### Exercise aim
Copy exactly the lines that run from the line containing "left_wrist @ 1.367" to the end of the material below, both ends included.

### Supplied data
* * *

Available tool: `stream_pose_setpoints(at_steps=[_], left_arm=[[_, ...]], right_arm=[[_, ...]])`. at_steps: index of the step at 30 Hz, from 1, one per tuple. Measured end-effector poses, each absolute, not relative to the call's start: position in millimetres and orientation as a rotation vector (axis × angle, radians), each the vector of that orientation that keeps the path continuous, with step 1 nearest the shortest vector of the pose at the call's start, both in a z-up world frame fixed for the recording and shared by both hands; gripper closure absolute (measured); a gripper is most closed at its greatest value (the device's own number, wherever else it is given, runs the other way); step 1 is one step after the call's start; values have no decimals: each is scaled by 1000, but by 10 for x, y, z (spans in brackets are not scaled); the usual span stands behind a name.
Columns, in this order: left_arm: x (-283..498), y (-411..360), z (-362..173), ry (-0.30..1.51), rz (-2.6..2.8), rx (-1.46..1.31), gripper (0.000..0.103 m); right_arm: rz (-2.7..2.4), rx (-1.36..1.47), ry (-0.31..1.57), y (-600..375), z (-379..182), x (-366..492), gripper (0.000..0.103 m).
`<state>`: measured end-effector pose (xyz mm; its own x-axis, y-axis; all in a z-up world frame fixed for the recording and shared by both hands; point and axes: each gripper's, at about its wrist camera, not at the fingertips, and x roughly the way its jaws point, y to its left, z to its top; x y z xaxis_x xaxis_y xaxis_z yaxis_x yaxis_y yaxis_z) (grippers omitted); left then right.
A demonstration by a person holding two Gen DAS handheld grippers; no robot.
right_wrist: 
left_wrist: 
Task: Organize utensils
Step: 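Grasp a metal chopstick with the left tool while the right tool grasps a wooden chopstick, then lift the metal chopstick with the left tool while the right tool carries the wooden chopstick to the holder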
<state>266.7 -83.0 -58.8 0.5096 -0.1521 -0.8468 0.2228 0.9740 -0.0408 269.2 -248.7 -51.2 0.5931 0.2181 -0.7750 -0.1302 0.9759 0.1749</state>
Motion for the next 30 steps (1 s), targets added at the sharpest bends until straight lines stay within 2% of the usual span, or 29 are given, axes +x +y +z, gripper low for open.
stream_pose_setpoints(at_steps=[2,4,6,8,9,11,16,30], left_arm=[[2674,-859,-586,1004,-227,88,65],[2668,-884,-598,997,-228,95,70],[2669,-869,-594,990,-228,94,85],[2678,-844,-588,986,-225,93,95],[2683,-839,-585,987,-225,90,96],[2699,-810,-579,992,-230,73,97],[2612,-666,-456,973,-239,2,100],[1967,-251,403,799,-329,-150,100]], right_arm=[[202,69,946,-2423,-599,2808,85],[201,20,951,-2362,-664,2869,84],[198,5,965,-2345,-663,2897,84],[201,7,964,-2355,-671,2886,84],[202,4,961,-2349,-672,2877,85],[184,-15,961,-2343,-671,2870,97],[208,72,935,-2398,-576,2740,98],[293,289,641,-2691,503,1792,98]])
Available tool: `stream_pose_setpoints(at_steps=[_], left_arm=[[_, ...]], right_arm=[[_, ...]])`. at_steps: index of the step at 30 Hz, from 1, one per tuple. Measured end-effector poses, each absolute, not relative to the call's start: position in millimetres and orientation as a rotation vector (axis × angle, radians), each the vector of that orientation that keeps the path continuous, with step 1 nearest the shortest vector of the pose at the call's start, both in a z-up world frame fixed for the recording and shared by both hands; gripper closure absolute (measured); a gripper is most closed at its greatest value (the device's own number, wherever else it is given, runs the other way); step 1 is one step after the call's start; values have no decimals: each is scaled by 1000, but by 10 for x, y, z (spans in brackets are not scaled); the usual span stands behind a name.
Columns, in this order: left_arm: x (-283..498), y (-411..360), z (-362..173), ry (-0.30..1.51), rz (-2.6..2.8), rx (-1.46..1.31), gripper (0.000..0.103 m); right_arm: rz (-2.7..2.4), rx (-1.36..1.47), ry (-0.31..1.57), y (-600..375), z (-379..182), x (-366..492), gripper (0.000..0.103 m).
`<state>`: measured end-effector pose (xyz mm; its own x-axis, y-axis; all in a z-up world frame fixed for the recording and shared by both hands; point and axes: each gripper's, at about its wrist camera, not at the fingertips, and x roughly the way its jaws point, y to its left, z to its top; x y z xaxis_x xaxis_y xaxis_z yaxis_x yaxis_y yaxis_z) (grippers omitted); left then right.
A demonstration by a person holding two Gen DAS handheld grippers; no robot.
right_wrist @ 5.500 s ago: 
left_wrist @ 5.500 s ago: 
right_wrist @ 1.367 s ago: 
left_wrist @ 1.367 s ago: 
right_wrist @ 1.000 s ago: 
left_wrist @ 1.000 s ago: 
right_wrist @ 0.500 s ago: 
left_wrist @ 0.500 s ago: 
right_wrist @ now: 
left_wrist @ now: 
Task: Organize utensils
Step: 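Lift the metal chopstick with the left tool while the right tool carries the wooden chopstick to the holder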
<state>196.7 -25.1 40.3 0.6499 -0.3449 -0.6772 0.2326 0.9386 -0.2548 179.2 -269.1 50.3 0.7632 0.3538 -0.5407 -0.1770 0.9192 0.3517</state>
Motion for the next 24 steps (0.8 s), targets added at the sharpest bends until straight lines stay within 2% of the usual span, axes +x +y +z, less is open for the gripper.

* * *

### Answer to this problem
left_wrist @ 1.367 s ago: 
right_wrist @ 1.000 s ago: 
left_wrist @ 1.000 s ago: 
right_wrist @ 0.500 s ago: 
left_wrist @ 0.500 s ago: 
right_wrist @ now: 
left_wrist @ now: 
Task: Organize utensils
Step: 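Lift the metal chopstick with the left tool while the right tool carries the wooden chopstick to the holder
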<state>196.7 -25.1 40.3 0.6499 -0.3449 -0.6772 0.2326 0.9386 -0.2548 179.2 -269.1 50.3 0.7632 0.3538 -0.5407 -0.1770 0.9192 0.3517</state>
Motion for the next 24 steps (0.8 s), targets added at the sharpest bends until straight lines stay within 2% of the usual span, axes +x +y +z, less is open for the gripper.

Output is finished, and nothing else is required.